Junge Erwachsene erleben Angst heute oft nicht als Diagnose, sondern als dauerhafte Überforderung im Alltag.
Junge Erwachsene gehören zu den psychisch am stärksten belasteten Gruppen. Angst zeigt sich dabei selten als klare Diagnose, sondern als Grübeln, Zukunftssorgen oder Vermeidung. Die Belastung ist real, wird aber oft spät erkannt. Zwischen ersten Anzeichen und professioneller Hilfe bleibt häufig eine Lücke, in der viele allein sind.
Wer nicht weiß, wohin mit der eigenen Angst, sucht Hilfe dort, wo sie verfügbar ist: online, zunehmend bei KI. Sie ist jederzeit erreichbar, privat und urteilt nicht.
Doch allgemeine KI-Systeme sind nicht für den Umgang mit psychischer Belastung entwickelt. Gerade bei früher Angst zeigen sich Risiken: Sie reagieren auf Rückversicherungsfragen mit schnellen Antworten, bestätigen bestehende Gedanken und können Grübel- und Vermeidungsschleifen sogar verstärken. Weil sie auf Nutzungsbindung und nicht auf Bewältigung ausgelegt sind, besteht die Gefahr, dass sich Angst verfestigt statt reduziert zu werden.
Cope ist ein KI-gestütztes, dialogbasiertes Werkzeug für junge Erwachsene mit alltäglichen Ängsten im subklinischen Bereich.
Es setzt in Situationen an, in denen Angst, Sorge oder Unsicherheit im Alltag konkret spürbar werden und Orientierung, Einordnung oder ein nächster Handlungsschritt fehlt. Cope soll keine langfristige Bindung erzeugen, sondern Nutzer:innen dabei unterstützen, schrittweise unabhängiger zu werden.
Fragen statt Ratschläge
Sichtbar wird das im Dialog: Statt Ratschläge vorzugeben, stellt Cope Fragen, spiegelt Gedanken und macht Muster sichtbar. So entsteht ein Reflexionsraum, in dem Nutzer:innen eigene Erkenntnisse entwickeln, statt sie vorgegeben zu bekommen.

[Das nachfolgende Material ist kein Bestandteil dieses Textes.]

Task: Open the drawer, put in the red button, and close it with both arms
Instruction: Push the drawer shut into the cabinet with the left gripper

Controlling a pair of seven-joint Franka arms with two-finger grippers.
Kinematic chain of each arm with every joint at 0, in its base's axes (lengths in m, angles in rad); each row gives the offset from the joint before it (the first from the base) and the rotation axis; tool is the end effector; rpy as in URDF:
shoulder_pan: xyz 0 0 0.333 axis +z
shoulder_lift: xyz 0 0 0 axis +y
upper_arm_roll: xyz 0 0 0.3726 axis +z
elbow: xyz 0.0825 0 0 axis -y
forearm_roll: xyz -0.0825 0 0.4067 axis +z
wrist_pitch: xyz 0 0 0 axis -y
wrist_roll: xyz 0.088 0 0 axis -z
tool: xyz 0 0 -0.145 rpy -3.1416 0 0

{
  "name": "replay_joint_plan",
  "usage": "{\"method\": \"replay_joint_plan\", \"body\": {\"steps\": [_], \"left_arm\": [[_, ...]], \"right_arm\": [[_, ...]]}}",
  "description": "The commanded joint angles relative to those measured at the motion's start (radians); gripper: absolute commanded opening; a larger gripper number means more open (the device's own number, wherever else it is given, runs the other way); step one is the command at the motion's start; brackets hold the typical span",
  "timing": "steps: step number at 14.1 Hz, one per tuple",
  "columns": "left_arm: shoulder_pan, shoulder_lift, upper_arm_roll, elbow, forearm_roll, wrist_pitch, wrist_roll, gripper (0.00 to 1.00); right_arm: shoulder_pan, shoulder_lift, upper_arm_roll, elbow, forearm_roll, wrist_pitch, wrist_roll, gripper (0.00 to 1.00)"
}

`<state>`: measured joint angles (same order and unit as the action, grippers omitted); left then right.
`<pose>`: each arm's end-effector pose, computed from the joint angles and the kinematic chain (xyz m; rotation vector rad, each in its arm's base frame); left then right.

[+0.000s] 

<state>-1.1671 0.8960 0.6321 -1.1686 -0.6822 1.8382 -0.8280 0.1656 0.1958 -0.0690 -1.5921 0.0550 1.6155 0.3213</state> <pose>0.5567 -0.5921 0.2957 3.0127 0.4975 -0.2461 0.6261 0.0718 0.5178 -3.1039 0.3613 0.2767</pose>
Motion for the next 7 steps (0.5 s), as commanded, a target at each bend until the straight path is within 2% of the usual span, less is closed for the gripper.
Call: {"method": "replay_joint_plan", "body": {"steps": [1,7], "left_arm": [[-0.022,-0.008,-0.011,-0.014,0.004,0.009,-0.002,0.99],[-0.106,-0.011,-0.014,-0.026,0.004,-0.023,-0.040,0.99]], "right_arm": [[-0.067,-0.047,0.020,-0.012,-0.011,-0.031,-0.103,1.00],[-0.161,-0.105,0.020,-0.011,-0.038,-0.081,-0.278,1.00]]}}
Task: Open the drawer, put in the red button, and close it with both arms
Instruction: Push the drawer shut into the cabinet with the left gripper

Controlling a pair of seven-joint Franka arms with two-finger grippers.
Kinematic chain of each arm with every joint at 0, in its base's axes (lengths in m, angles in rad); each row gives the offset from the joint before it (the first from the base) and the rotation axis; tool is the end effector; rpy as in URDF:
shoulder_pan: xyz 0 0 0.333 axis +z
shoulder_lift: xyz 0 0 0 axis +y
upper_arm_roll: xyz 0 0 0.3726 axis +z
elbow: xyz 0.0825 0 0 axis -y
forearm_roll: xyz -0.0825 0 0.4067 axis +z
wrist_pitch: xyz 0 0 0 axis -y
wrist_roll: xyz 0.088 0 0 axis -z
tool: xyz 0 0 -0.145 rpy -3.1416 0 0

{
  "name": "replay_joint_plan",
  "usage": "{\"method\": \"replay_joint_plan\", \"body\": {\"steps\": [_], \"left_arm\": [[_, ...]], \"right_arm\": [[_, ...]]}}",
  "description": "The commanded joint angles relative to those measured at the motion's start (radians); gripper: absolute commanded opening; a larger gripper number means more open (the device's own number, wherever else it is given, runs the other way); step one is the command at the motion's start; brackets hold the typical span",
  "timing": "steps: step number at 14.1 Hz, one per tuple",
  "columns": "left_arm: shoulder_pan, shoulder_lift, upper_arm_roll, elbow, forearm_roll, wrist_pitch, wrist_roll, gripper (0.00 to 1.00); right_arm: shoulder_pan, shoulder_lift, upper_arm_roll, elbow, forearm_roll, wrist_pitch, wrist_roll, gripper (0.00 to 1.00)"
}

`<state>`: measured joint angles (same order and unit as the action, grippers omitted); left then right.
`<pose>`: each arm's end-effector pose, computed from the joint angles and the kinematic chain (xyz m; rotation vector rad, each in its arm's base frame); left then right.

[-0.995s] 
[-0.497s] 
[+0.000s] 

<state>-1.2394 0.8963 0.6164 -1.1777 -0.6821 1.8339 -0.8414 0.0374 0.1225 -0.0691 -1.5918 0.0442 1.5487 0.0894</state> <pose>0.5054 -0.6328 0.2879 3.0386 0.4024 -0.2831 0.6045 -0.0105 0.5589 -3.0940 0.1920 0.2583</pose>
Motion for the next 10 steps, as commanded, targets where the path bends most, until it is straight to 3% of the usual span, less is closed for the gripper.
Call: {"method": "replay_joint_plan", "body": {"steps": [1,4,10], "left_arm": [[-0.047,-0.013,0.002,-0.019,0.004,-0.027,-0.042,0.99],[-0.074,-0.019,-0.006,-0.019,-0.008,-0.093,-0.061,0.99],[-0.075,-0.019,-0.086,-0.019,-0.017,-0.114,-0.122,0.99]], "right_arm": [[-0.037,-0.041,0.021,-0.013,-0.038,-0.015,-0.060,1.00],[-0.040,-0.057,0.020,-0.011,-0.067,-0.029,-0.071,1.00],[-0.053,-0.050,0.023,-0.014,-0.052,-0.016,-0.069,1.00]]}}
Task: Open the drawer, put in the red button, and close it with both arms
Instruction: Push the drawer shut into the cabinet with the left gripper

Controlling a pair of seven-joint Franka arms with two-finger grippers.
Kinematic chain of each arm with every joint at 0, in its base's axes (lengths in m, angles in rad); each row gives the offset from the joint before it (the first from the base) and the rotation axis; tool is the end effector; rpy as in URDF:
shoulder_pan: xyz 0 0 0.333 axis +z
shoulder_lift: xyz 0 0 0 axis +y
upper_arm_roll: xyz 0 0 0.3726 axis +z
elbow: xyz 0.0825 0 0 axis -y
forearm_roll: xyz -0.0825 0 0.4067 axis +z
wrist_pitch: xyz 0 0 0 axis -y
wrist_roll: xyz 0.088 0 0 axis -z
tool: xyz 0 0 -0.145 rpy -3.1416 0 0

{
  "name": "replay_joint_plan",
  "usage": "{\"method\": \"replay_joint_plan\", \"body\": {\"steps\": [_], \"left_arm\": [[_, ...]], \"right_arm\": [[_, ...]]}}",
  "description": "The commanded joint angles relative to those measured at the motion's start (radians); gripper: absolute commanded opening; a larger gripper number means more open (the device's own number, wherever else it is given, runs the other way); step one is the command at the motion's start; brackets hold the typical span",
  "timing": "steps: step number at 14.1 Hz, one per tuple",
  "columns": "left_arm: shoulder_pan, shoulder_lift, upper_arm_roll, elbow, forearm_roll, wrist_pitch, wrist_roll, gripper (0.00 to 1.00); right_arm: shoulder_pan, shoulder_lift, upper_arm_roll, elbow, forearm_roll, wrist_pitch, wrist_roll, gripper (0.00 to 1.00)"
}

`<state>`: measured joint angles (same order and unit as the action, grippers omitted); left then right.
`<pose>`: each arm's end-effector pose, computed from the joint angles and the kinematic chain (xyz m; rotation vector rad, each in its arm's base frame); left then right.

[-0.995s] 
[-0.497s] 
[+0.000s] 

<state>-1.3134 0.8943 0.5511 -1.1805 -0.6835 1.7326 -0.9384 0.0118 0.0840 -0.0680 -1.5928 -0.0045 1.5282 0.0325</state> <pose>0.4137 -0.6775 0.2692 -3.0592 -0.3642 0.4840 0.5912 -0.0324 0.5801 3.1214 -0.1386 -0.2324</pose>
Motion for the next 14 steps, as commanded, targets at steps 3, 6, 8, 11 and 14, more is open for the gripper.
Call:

Die Interaktionslogik ist sokratisch angelegt und orientiert sich an etablierten psychologischen Modellen wie der Acceptance and Commitment Therapy und der lösungsfokussierten Kurzzeittherapie.
Vom Moment zum Werkzeugkasten
Erkennt Cope einen konkreten Bedarf, schlägt es Methoden, Übungen oder kleine Handlungsschritte vor, die sich direkt ausprobieren lassen. Was sich als hilfreich erweist, wird in einem persönlichen Coping-Profil gespeichert. So entsteht über die Zeit ein individueller Werkzeugkasten aus erprobten Strategien, der die eigene Bewältigungskompetenz stärkt.
Nur was hilft, bleibt
Auch der Umgang mit Daten folgt diesem Prinzip. Dauerhaft festgehalten wird nur, was Nutzer:innen im Dialog bewusst freigeben. Diese Inhalte sammeln sich im Erkenntnisraum, einem bewusst positiv gehaltenen Bereich, der Fortschritte, erkannte Muster und persönliche Ressourcen sichtbar macht, statt die eigene Angst zu archivieren.
Sicherheit ist gebaut, nicht versprochen
Cope versteht Sicherheit als Teil seiner Architektur. Die Aufgaben sind auf mehrere spezialisierte Agenten verteilt, Eingaben und Ausgaben werden jeweils geprüft. Das System arbeitet mit reduziertem Kontext und verarbeitet nur die Informationen, die für die aktuelle Situation erforderlich sind. Bei Krisensignalen übernimmt ein festes Bridge-Modul, das den Dialog beendet und auf menschliche Hilfe, Notfallkontakte und nächste Schritte verweist.
Kommunikation nach außen
Cope begegnet der Zielgruppe dort, wo sie ohnehin unterwegs ist: in digitalen Räumen und in einer Sprache, die nah an ihrem Alltag bleibt. Statt auf tägliche Nutzung zu setzen, macht die Kommunikation deutlich, dass Cope als situatives Werkzeug gedacht ist und sich langfristig überflüssig machen soll. Gleichzeitig werden die eigenen Grenzen offen benannt: Cope unterstützt im Umgang mit Belastung, ersetzt aber keine Therapie.